Tools for automatic creation of Software Bill of Materials (SBOM)

Tim Drobny

In times, where software develops at a rapid pace, there is little time to write each component of code yourself. That is why libraries and other tools alike exist – to make our lives easier and to speed up the development process. But how can we keep an overview over all the components we use? After all, the libraries and packages we use come with dependencies we mostly do not know of. Checking our requirements.txt file is not enough as it does not keep track of dependencies and sometimes not even version numbers. Python is just an example here, the problem persists through other languages as well.

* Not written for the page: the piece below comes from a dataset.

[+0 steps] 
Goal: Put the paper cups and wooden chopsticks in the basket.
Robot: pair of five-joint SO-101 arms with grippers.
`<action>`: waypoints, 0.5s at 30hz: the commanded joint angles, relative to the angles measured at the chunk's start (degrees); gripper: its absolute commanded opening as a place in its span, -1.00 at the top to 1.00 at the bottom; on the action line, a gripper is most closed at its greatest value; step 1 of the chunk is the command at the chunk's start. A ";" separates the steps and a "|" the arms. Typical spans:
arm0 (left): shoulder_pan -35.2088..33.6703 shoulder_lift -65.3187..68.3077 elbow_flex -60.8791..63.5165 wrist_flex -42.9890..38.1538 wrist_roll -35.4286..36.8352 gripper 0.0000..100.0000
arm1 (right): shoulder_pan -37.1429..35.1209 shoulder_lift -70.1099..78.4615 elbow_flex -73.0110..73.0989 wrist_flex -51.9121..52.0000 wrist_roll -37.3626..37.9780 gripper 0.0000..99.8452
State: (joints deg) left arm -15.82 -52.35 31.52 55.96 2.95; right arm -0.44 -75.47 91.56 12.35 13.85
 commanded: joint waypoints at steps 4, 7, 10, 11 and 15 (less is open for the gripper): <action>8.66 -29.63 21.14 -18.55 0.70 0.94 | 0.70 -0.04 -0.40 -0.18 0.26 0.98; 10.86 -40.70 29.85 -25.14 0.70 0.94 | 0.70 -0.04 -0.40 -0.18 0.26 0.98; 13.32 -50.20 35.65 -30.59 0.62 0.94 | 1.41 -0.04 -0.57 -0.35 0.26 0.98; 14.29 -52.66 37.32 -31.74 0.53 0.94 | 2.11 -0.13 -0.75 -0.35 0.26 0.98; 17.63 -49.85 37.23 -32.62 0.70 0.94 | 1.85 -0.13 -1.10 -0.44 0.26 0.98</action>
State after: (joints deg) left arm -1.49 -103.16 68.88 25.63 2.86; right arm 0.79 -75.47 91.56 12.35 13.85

This is why SBOMs were created. To aid with this problem and increase awareness for packages and their licensing as well as their security.

What is an SBOM?

SBOMs have been around since about 2018, so they are quiet new in terms of information technology. You can consider it a building block for supply chain risk management. The supply chain is everything: every tool, library or package that touches the software or plays any role during its lifecycle.[1]

An SBOM serves as a list of “ingredients” that make up software components. They include critical information about libraries, tools and processes used in development and building the software.[2]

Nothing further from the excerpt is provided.